§ **TASK INSTRUCTIONS**
Repeat the lines of the data exactly and exclude any picture among them.

§ **INFORMATION SHOWN**
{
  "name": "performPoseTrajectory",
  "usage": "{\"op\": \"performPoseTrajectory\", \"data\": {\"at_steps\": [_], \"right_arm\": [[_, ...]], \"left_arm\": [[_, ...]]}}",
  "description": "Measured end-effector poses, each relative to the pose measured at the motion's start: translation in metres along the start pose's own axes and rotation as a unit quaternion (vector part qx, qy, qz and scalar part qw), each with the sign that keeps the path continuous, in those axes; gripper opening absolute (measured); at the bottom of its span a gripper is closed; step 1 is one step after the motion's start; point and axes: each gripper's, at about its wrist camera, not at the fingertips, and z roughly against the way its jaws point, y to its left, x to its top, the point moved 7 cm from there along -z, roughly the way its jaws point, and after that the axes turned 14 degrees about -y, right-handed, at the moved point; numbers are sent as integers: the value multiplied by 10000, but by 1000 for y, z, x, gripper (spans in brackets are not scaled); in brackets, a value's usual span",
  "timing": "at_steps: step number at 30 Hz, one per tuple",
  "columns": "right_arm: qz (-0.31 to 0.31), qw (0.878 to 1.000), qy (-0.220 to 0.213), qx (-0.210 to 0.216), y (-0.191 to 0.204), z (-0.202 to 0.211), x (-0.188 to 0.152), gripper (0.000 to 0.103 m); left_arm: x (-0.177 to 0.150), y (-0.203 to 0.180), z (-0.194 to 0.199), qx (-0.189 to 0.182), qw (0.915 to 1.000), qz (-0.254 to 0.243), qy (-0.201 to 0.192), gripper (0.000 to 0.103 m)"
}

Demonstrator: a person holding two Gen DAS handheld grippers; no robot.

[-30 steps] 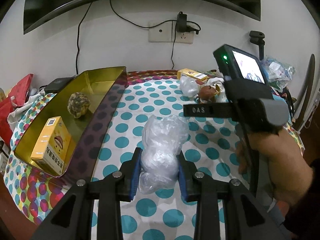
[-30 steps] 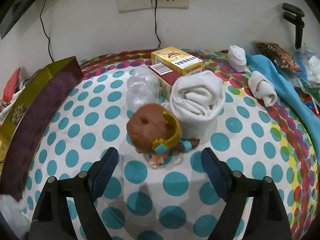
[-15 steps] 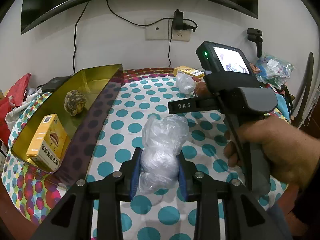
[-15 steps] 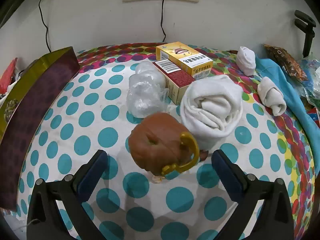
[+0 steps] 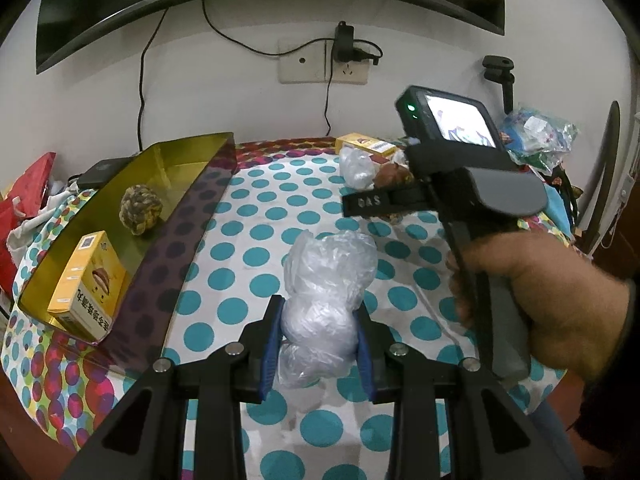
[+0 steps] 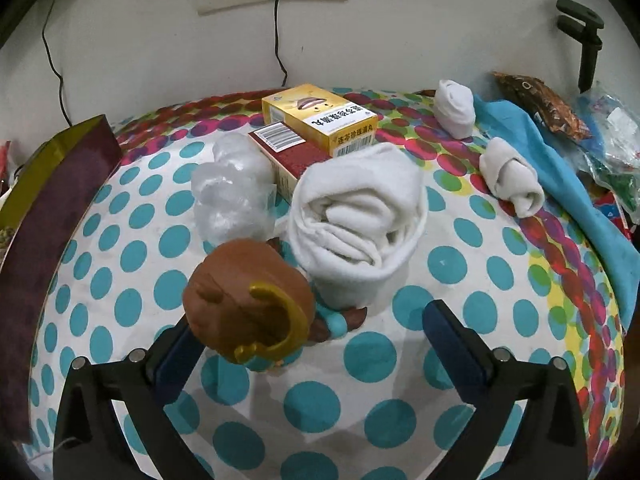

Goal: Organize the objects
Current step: 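Carry the plastic bag into the gold tin and release it while the right gripper holds the figurine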

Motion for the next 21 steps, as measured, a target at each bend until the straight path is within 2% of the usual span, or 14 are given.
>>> {"op": "performPoseTrajectory", "data": {"at_steps": [1,2,3,6,15,18,21], "right_arm": [[1,10000,-37,22,1,3,0,89],[18,9999,-93,53,3,6,1,81],[87,9998,-156,92,5,10,1,66],[186,9995,-235,104,10,16,-1,66],[-535,9963,-571,355,-19,25,5,66],[-392,9965,-695,229,-17,31,7,66],[83,9961,-863,131,-2,37,11,66]], "left_arm": [[0,2,0,20,10000,33,4,33],[-1,4,-1,37,10000,63,16,33],[-1,5,-2,45,9999,97,35,33],[-2,8,-3,71,9999,123,48,33],[4,23,-2,286,9992,280,-65,33],[10,38,-1,455,9982,368,-112,33],[23,62,2,719,9954,583,-227,33]]}}
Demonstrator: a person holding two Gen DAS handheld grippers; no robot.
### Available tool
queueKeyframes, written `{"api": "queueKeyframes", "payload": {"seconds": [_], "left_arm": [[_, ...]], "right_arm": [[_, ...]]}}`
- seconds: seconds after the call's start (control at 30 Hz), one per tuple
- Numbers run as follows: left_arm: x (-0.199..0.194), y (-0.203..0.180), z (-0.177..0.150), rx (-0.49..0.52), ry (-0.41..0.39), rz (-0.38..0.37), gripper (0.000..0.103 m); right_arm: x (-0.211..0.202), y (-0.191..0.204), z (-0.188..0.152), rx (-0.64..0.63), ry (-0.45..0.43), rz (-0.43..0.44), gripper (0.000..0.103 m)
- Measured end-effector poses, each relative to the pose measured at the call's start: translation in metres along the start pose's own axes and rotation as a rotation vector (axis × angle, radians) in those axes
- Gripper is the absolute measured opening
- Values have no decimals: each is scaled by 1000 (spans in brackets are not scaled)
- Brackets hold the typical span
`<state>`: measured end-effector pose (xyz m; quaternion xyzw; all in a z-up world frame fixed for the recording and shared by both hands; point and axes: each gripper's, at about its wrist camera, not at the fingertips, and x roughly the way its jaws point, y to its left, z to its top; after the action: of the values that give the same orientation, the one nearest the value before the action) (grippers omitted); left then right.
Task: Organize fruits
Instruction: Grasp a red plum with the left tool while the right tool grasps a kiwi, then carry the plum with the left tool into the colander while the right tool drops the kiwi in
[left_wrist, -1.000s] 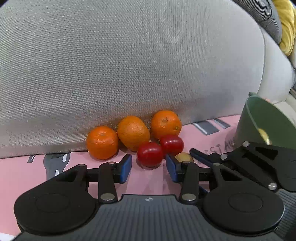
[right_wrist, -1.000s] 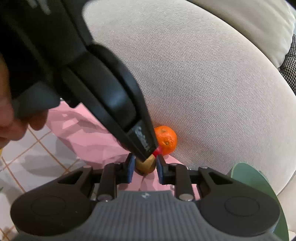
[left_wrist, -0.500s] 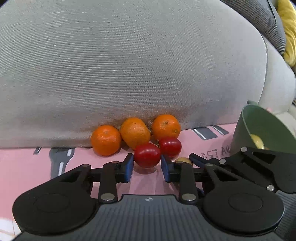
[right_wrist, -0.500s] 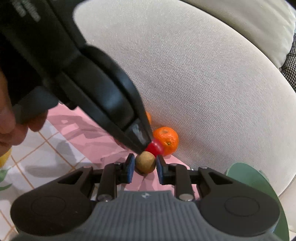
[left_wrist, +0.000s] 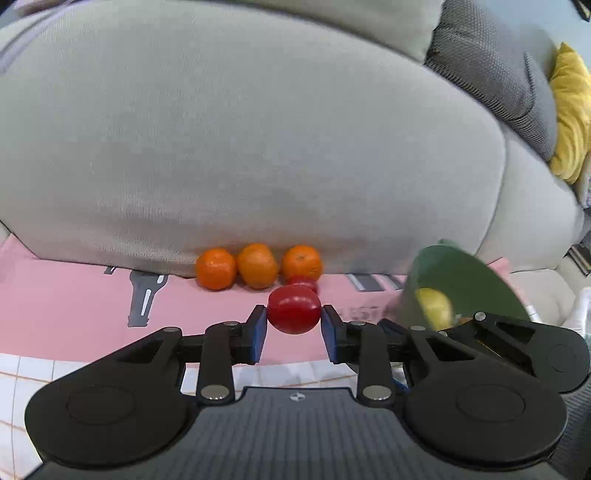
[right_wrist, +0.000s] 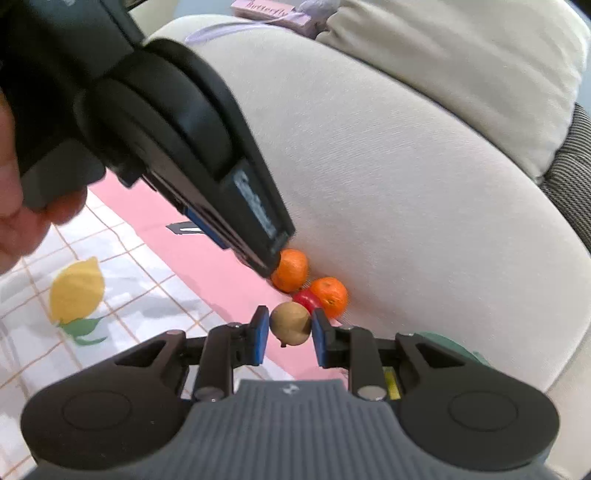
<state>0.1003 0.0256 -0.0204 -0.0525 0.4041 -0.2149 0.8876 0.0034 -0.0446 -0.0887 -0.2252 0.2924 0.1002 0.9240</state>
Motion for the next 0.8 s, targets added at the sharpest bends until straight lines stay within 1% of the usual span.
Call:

§ **EXERCISE RESULT**
{
  "name": "performPoseTrajectory",
  "usage": "{\"op\": \"performPoseTrajectory\", \"data\": {\"at_steps\": [_], \"right_arm\": [[_, ...]], \"left_arm\": [[_, ...]]}}",
  "description": "Measured end-effector poses, each relative to the pose measured at the motion's start: translation in metres along the start pose's own axes and rotation as a unit quaternion (vector part qx, qy, qz and scalar part qw), each with the sign that keeps the path continuous, in those axes; gripper opening absolute (measured); at the bottom of its span a gripper is closed; step 1 is one step after the motion's start; point and axes: each gripper's, at about its wrist camera, not at the fingertips, and z roughly against the way its jaws point, y to its left, x to its top, the point moved 7 cm from there along -z, roughly the way its jaws point, and after that the axes turned 14 degrees about -y, right-handed, at the moved point; numbers are sent as integers: the value multiplied by 10000, but by 1000 for y, z, x, gripper (spans in brackets are not scaled); in brackets, a value's usual span",
  "timing": "at_steps: step number at 30 Hz, one per tuple",
  "columns": "right_arm: qz (-0.31 to 0.31), qw (0.878 to 1.000), qy (-0.220 to 0.213), qx (-0.210 to 0.216), y (-0.191 to 0.204), z (-0.202 to 0.211), x (-0.188 to 0.152), gripper (0.000 to 0.103 m); left_arm: x (-0.177 to 0.150), y (-0.203 to 0.180), z (-0.194 to 0.199), qx (-0.189 to 0.182), qw (0.915 to 1.000), qz (-0.254 to 0.243), qy (-0.201 to 0.192), gripper (0.000 to 0.103 m)"
}

Demonstrator: a person holding two Gen DAS handheld grippers; no robot.

[-30 steps] 
[-30 steps] 
[-15 steps] 
[-15 steps] 
[+0 steps] 
[+0 steps] 

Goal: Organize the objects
Current step: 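Carry the plastic bag into the gold tin and release it while the right gripper holds the figurine
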
Motion for the next 21 steps, as measured, a target at each bend until the straight path is within 2% of the usual span, or 14 are given.
>>> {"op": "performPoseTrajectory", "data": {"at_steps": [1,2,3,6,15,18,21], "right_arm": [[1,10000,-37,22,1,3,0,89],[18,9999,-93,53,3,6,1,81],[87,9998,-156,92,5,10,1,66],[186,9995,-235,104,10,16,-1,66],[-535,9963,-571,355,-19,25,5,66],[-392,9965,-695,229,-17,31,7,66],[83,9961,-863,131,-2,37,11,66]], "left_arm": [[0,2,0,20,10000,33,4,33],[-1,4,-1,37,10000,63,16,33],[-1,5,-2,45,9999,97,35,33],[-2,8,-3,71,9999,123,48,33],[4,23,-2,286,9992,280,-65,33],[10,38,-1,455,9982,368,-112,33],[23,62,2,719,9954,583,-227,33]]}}
Demonstrator: a person holding two Gen DAS handheld grippers; no robot.
### Available tool
queueKeyframes, written `{"api": "queueKeyframes", "payload": {"seconds": [_], "left_arm": [[_, ...]], "right_arm": [[_, ...]]}}`
- seconds: seconds after the call's start (control at 30 Hz), one per tuple
- Numbers run as follows: left_arm: x (-0.199..0.194), y (-0.203..0.180), z (-0.177..0.150), rx (-0.49..0.52), ry (-0.41..0.39), rz (-0.38..0.37), gripper (0.000..0.103 m); right_arm: x (-0.211..0.202), y (-0.191..0.204), z (-0.188..0.152), rx (-0.64..0.63), ry (-0.45..0.43), rz (-0.43..0.44), gripper (0.000..0.103 m)
- Measured end-effector poses, each relative to the pose measured at the call's start: translation in metres along the start pose's own axes and rotation as a rotation vector (axis × angle, radians) in those axes
- Gripper is the absolute measured opening
- Values have no decimals: each is scaled by 1000 (spans in brackets are not scaled)
- Brackets hold the typical span
`<state>`: measured end-effector pose (xyz m; quaternion xyzw; all in a z-up world frame fixed for the recording and shared by both hands; point and axes: each gripper's, at about its wrist camera, not at the fingertips, and x roughly the way its jaws point, y to its left, z to its top; after the action: of the values that give the same orientation, the one nearest the value before the action) (grippers omitted); left then right.
Task: Organize fruits
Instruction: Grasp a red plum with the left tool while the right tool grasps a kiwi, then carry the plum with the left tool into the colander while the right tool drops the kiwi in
[left_wrist, -1.000s] 
[right_wrist, -1.000s] 
[left_wrist, -0.500s] 
[right_wrist, -0.500s] 
[left_wrist, +0.000s] 
[right_wrist, +0.000s] 
<state>0.1003 0.0256 -0.0204 -0.0525 0.4041 -0.2149 0.8876 0.0034 -0.0446 -0.0887 -0.2252 0.2924 0.1002 0.9240</state>
Motion for the next 0.8 s, targets added at the sharpest bends until straight lines stay within 1% of the usual span.
Call:

What came before is the finished answer.